We love Every Day Carry (EDC) projects like this – in fact, a few years back we had our own EDC contest featuring the Adafruit Trinket. Check out the awards announcement post for some awesome pocket projects!

29 thoughts on “Zippo Keeps Your Bits Safe

    1. I’d just buy a cheap broken zippo internal. Zippo offers free servicing on it’s lighters. They will return the lighter to excellent working condition but don’t cover the finish.

      So if you see a broken zippo in a backyard sale you can probably have it repaired and sell it on for much more even plain lighters are worth money if they are old.

  1. Never smoked so no Zippos lying around, but some pocket-sized plastic mint cases might do as well.

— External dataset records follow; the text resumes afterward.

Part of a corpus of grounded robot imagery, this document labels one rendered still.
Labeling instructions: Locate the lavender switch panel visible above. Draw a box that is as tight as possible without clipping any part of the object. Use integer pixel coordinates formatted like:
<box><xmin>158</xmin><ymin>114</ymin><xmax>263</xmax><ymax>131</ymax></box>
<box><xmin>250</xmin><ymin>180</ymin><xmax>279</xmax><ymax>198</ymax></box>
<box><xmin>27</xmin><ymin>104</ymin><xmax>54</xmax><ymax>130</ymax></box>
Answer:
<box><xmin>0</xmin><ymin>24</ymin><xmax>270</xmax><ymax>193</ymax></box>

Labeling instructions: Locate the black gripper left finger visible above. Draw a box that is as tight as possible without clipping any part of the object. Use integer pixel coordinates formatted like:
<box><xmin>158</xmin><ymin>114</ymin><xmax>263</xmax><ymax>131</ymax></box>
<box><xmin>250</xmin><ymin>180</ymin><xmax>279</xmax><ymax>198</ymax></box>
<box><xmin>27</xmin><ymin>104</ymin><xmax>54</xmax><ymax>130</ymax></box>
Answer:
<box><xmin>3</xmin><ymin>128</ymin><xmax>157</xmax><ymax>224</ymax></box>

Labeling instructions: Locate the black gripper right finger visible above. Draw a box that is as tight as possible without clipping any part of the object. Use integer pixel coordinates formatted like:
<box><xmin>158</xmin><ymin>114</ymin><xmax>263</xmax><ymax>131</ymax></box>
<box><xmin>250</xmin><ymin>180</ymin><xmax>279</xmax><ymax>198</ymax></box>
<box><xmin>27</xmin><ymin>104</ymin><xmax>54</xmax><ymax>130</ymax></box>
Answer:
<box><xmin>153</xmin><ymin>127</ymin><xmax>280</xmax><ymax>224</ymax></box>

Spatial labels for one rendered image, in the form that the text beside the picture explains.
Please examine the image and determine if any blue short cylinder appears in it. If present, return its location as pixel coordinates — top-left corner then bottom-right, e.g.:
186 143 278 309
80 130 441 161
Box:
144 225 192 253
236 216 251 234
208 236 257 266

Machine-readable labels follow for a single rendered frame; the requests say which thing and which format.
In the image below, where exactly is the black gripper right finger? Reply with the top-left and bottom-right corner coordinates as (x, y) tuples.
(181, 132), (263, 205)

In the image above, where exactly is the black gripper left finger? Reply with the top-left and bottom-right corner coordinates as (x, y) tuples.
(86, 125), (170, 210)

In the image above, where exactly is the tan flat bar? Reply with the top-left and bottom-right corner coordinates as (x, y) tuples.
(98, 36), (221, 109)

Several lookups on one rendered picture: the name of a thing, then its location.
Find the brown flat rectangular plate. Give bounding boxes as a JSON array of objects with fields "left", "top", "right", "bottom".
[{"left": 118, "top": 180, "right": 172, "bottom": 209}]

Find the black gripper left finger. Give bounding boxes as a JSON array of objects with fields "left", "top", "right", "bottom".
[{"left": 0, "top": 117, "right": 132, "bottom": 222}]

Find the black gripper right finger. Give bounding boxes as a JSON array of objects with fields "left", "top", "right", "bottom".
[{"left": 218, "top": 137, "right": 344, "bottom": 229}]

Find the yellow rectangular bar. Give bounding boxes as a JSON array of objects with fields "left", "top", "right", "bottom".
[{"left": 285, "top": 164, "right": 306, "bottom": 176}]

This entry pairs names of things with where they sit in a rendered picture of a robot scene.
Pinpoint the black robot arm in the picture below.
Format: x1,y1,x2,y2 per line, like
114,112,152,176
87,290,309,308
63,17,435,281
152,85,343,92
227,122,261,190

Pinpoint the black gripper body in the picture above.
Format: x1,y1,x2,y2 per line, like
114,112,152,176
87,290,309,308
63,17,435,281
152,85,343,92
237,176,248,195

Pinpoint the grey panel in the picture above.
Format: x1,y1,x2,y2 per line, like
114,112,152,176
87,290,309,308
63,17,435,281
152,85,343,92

This idea would give a Zippo a happier, more legitimate use than lighting cancer sticks, however.

  2. Great idea. I was thinking bits and bytes also. Then I read and was thinking like the ammo can cases… can make use as a better shielded (other than the seam needing RFI/EMI gasket to be really sealed) case for electronic projects or drives. A lighter is little small for a power bank… though would work.

    HHHmmm… wondering what microcontroller boards fit inside those where you could even have the interfaces designed so available once open using a Manhattan style make.

  3. Hmm…I don’t have that, but I have an Altoids Arctic tin velcro’d to the frame of my frankenPrusa. It has a flip-top lid on the small side rather than the clamshell style of regular Altoids. I use it to store all the small bits (spare nozzles, allen driver tips, reamers, drill bits) I’d need for maintenance and repair of the printer. It would probably be no problem to design and print an insert for it to make sure each bit has a spot rather than rummage through the thing (ie, dump it out on the table and then put everything back in) each time.

  4. As yesterday, the local “Sears” (Going Out Of Business) store had a 300 bit set, complete with snap lock case for $24.99, I’ll pass on ruining a collectable Zippo.

    1. Buy a knock-off Zippo style lighter for a few (currencies), get a cheap minimal set of hex bits (or use the duplicates you always end up with if you own more than one bit set). This isn’t a toolbox item, it’s an everyday carry. I have a Leatherman multitool EDC I love but it doesn’t have Allen/Torx drivers – this could complement it nicely.

  5. Oh, my! This is terribly frightening. . . using a band saw without lowering the foot to just above the piece being cut and drilling metal with no eye protection. . . EEEEK! I hope whop newbies do NOT follow her example.